Onde as assinaturas digitais aparecem
O mecanismo é o mesmo em muitos contextos, ainda que com nomes e formatos diferentes.
Certificados e TLS
Quando um navegador estabelece uma ligação segura, confia num certificado que associa um nome de domínio a uma chave pública. Esse certificado é assinado por uma autoridade de certificação, e a assinatura é verificada com a chave pública dessa autoridade. É uma cadeia de assinaturas digitais que sustenta toda a confiança no cadeado do navegador. Se um atacante conseguisse forjar uma assinatura sobre um certificado em colisão, poderia fazer-se passar por um site legítimo, e é por isso que a resistência a colisões da função de hash usada nos certificados é tão crítica.
Assinatura de código
Os sistemas operativos e as lojas de aplicações verificam se um programa vem de um autor identificado e se não foi alterado depois de empacotado. O autor assina o software com a sua chave privada, e o sistema verifica essa assinatura antes de permitir a instalação. Isto protege os utilizadores contra programas adulterados ou substituídos por terceiros. Uma colisão na função de hash usada permitiria, em teoria, fazer passar um binário malicioso como se fosse o legítimo, sob a mesma assinatura.

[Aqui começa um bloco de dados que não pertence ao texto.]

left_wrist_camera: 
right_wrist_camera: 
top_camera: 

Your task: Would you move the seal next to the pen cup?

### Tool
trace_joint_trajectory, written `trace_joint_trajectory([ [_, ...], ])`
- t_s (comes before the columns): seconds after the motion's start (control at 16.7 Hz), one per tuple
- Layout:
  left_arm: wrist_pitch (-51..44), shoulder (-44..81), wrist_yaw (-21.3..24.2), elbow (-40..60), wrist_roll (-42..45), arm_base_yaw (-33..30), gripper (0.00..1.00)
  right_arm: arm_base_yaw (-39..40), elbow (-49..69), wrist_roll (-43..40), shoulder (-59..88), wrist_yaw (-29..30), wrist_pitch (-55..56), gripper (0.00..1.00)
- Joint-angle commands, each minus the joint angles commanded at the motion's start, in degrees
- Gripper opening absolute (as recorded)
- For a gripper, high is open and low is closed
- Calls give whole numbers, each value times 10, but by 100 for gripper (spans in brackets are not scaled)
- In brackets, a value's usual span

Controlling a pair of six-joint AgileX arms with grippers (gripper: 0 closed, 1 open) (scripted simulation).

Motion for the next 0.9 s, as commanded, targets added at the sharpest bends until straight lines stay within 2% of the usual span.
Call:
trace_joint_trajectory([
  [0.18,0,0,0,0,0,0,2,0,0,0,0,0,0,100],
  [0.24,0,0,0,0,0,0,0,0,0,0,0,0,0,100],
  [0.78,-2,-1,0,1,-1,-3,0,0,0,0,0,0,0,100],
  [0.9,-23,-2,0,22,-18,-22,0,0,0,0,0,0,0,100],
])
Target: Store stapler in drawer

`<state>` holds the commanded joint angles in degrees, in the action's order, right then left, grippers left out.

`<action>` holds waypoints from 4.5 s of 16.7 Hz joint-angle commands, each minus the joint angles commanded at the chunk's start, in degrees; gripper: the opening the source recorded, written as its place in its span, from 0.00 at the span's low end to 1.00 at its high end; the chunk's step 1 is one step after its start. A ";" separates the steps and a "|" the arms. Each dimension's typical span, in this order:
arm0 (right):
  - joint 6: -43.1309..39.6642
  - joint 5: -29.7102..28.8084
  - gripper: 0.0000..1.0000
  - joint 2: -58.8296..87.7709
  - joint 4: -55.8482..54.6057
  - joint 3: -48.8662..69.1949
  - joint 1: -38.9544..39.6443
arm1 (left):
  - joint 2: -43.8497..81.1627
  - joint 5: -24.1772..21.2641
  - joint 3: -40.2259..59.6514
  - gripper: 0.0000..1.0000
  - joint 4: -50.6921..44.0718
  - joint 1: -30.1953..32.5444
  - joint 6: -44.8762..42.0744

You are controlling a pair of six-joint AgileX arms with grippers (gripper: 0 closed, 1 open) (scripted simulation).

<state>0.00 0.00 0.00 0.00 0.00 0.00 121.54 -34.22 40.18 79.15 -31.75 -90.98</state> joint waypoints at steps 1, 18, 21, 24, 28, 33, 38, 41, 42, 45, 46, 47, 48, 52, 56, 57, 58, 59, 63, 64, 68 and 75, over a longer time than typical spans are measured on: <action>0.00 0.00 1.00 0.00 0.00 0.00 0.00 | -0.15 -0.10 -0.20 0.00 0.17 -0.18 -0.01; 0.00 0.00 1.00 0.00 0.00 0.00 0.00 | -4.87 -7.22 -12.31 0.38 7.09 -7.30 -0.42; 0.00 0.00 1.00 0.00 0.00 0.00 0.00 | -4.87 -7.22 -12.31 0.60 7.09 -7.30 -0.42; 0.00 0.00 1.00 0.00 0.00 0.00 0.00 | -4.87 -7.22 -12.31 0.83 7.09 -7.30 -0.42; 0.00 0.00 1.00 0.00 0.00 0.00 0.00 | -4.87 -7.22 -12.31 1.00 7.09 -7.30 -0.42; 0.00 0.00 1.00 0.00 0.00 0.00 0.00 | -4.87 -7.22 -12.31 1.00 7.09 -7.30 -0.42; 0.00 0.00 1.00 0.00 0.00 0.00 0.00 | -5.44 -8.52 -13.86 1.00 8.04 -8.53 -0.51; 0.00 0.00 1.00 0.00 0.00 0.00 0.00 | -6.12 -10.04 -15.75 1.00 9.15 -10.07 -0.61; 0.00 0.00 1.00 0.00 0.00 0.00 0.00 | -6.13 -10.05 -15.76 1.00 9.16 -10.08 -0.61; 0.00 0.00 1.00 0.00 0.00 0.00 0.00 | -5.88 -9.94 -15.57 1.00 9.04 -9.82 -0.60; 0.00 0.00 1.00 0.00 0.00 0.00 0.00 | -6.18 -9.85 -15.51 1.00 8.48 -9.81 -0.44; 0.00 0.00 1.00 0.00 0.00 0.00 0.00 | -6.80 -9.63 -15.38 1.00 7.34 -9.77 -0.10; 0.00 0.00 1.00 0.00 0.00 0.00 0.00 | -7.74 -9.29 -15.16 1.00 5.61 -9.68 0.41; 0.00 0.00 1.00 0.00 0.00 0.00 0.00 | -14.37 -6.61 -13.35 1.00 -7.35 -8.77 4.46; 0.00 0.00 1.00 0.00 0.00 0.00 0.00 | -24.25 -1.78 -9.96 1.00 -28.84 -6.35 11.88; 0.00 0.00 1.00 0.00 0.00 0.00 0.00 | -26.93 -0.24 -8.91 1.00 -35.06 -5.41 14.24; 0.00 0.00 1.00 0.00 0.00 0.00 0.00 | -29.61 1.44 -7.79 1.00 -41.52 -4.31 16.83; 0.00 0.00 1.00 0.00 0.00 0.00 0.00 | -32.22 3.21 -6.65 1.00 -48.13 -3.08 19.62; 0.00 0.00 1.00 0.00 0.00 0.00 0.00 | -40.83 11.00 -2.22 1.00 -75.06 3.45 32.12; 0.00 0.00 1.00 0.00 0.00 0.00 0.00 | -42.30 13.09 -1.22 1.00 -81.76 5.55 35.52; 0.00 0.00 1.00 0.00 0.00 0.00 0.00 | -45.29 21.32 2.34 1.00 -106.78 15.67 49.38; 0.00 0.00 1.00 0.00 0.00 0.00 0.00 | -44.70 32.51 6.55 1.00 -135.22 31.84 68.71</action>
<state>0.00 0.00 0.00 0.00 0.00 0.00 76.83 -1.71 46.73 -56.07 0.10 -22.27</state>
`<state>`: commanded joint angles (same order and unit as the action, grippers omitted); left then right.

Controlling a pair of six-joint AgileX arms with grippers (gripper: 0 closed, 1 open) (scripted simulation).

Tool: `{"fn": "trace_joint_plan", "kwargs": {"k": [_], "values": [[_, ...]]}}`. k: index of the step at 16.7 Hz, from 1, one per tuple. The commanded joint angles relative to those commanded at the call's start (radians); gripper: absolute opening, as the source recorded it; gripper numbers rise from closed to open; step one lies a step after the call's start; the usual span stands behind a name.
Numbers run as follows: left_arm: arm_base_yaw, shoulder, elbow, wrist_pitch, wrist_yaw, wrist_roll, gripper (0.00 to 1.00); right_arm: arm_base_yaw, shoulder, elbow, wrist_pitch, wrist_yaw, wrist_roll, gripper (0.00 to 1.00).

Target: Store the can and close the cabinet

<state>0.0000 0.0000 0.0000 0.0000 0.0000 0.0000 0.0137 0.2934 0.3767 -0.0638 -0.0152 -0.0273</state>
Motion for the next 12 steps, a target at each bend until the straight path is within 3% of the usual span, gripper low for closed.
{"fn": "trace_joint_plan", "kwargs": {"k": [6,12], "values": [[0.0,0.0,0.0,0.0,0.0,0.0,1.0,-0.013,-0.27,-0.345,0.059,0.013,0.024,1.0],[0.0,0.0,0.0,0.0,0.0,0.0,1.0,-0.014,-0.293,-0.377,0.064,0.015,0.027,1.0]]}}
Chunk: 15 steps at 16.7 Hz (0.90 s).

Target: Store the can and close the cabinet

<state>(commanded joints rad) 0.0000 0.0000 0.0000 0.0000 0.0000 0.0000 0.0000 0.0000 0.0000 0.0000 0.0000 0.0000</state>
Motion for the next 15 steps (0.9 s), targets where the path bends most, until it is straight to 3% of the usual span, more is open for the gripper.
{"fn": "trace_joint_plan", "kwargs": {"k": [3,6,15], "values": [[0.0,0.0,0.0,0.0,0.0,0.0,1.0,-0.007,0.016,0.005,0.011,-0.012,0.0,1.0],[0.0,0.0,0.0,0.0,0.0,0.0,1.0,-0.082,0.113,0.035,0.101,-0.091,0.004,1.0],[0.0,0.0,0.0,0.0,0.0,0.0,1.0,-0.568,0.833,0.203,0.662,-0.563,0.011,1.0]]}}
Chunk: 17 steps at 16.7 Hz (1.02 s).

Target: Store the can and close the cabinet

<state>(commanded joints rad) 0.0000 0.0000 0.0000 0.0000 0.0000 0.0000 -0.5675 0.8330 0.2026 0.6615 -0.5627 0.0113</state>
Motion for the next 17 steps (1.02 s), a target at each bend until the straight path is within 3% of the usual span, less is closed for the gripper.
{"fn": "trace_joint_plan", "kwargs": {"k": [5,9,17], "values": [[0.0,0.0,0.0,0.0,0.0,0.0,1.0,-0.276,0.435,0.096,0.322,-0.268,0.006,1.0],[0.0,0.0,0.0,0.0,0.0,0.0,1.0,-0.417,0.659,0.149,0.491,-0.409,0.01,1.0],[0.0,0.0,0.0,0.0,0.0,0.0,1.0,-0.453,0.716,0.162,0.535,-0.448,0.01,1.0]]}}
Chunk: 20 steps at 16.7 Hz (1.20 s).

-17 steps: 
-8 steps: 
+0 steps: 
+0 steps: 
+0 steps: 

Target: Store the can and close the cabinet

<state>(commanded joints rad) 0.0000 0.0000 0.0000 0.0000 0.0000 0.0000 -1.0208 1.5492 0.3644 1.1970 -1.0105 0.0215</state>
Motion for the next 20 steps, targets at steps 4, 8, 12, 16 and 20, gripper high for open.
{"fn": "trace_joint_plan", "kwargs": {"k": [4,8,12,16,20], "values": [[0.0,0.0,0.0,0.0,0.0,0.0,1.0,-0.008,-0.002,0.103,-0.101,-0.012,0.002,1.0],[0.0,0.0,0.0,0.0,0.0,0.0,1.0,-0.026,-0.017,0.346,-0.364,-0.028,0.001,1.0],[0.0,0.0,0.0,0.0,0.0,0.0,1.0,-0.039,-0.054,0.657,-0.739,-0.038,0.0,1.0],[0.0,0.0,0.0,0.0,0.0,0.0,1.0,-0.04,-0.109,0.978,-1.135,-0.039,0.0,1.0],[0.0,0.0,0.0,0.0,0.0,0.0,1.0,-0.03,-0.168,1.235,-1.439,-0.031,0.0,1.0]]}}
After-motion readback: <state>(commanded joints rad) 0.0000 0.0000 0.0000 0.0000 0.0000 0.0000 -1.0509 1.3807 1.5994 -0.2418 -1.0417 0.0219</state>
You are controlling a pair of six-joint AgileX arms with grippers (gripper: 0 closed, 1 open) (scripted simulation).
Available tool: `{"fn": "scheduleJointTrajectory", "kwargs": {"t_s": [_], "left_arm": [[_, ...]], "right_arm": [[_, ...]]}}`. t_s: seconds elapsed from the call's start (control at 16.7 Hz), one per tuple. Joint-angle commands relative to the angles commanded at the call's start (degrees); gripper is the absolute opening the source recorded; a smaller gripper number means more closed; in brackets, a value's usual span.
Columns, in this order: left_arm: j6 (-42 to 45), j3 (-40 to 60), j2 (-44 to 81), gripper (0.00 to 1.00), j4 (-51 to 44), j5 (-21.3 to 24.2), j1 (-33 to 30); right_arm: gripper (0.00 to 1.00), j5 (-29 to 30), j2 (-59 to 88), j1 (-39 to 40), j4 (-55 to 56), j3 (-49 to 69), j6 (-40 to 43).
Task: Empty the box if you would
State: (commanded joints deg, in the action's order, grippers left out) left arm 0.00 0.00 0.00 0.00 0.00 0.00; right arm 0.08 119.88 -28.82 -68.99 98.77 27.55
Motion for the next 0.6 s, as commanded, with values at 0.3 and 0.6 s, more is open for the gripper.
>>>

Documentos e contratos eletrónicos
A assinatura digital de documentos legais, faturas e contratos segue exatamente a mesma lógica de assinar um resumo com uma chave privada e verificar com a pública. É o que dá valor probatório a um contrato assinado eletronicamente, e é também onde o cenário da colisão é mais intuitivo: assinar um contrato inofensivo e ficar vinculado a um malicioso é precisamente o tipo de fraude que uma função de hash sólida impede.
Resumo
Uma assinatura digital combina uma função de hash com um par de chaves assimétricas para provar, de uma só vez, autoria e integridade. Assina-se o resumo da mensagem com a chave privada e verifica-se com a chave pública, comparando o resumo recuperado com o resumo calculado de novo. Como tudo assenta no resumo, a função de hash tem de ser resistente a colisões; caso contrário, uma assinatura sobre um documento pode valer sobre outro, como o SHAttered demonstrou para o SHA-1. Para situar as assinaturas no conjunto mais amplo das ferramentas criptográficas, veja o artigo central de criptografia.
Perguntas frequentes
Uma assinatura digital cifra a mensagem?
Não. A mensagem permanece legível. A assinatura é um acréscimo que prova quem a enviou e que não foi alterada. Confidencialidade e assinatura são objetivos distintos: se também se quiser esconder o conteúdo, cifra-se a mensagem à parte.
Por que se assina o resumo em vez do documento inteiro?
Por eficiência e robustez do esquema. A operação de chave é relativamente lenta, e o resumo é curto e de tamanho fixo, o que torna a assinatura rápida independentemente do tamanho do documento. Desde que a função de hash seja resistente a colisões, assinar o resumo é tão seguro como assinar o documento completo.
O que acontece se a função de hash usada for quebrada?
A segurança da assinatura fica comprometida. Se um atacante conseguir produzir dois documentos com o mesmo resumo, uma assinatura válida sobre um vale sobre o outro. Foi por isso que a colisão prática do SHA-1, demonstrada pelo SHAttered, levou à sua substituição pelo SHA-256 em assinaturas e certificados.